Most analysts and traders assumed the Bank of Canada would leave interest rates unchanged this week, while setting itself up to cut at meetings in October or December at the latest. The assumption is that the negative effects of the trade wars will eventually consume Canada the way they have countries such as Australia, Germany, and South Korea.

The Bank of Canada indicated that it’s constrained in taking out insurance against a global downturn by elevated levels of private debt.
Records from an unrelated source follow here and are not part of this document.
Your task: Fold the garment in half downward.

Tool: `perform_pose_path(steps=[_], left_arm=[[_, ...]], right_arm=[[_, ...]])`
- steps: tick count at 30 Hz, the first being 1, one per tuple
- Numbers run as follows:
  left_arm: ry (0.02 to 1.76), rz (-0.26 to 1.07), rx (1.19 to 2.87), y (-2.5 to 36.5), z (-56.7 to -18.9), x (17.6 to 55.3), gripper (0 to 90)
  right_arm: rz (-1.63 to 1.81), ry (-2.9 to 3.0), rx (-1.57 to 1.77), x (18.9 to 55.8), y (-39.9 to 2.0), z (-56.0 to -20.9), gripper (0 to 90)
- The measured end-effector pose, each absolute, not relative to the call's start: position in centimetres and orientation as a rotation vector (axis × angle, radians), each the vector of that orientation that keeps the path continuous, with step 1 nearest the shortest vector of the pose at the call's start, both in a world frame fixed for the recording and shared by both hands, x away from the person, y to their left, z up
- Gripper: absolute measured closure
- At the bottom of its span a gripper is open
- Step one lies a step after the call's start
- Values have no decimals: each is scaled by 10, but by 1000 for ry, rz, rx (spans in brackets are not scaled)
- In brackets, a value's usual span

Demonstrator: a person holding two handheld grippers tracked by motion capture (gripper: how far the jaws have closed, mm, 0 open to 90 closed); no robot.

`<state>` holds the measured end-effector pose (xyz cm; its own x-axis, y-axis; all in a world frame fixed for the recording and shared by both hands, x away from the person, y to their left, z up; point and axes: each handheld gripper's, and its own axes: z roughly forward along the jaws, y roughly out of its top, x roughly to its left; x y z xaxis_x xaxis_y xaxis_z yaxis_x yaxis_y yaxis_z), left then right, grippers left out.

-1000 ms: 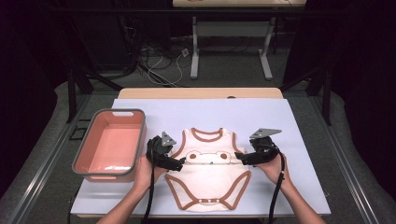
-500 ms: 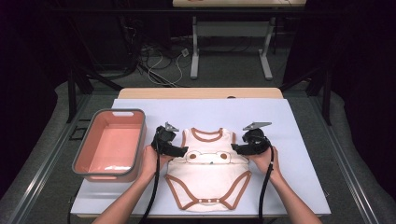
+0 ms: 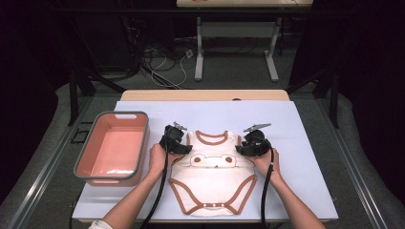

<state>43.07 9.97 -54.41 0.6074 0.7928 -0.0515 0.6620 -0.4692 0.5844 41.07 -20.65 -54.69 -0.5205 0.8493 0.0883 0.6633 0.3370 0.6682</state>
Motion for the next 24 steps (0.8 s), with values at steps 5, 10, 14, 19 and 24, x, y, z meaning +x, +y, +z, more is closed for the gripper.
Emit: perform_pose_path(steps=[5,10,14,19,24], left_arm=[[1122,310,2295,93,-546,430,535],[1113,283,2293,92,-546,429,632],[1110,253,2291,94,-546,429,735],[1087,217,2292,97,-546,431,835],[1094,183,2269,99,-547,431,855]], right_arm=[[963,2332,1378,412,-205,-552,671],[971,2327,1380,411,-204,-554,725],[1000,2331,1404,411,-206,-555,784],[1055,2337,1440,411,-206,-557,858],[1103,2326,1426,411,-208,-558,871]])
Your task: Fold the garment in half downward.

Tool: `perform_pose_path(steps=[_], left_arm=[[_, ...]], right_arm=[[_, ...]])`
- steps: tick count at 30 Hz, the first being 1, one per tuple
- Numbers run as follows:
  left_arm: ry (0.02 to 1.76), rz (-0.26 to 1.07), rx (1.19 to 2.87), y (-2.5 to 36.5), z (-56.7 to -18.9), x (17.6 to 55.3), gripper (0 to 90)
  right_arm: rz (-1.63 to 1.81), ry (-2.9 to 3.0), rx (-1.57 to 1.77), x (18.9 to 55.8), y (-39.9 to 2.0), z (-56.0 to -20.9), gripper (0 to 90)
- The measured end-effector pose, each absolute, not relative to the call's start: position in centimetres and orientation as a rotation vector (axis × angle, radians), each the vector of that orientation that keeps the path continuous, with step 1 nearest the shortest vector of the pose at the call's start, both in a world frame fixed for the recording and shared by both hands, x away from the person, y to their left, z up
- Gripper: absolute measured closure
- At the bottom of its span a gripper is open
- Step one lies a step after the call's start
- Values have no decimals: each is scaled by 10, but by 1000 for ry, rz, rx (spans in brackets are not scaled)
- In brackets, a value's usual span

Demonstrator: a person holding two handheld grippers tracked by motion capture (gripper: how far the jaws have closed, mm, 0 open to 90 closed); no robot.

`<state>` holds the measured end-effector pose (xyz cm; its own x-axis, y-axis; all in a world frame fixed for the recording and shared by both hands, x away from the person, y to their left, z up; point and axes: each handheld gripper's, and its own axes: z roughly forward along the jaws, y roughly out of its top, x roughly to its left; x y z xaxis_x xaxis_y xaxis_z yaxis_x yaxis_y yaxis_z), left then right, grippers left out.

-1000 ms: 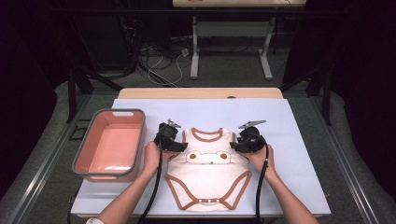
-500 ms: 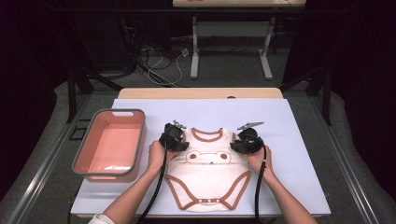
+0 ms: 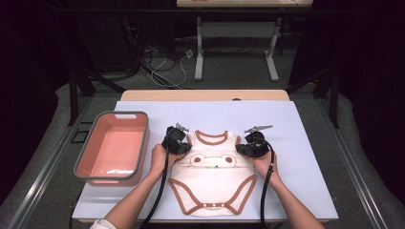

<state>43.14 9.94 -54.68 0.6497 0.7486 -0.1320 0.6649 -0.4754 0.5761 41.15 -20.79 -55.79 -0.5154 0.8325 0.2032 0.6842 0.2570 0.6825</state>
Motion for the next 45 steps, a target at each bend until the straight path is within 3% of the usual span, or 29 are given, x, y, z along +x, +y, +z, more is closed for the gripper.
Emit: perform_pose_path(steps=[14,29,45], left_arm=[[1051,225,2240,110,-528,420,848],[937,307,2220,116,-504,377,841],[862,252,2358,112,-523,343,824]], right_arm=[[1125,2285,1309,398,-210,-532,873],[1130,2331,1154,359,-213,-510,871],[994,2462,1118,328,-212,-522,859]])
Policy makers noted that resurgent demand for home loans, “could add to already-high household debt levels, although mortgage underwriting rules should help to contain the buildup of vulnerabilities.”

Still, they were clear that the trade wars will determine the path of interest rates for the foreseeable future.

“As the bank works to update its projection in light of incoming data, Governing Council will pay particular attention to global developments and their impact on the outlook for Canadian growth and inflation,” the statement said.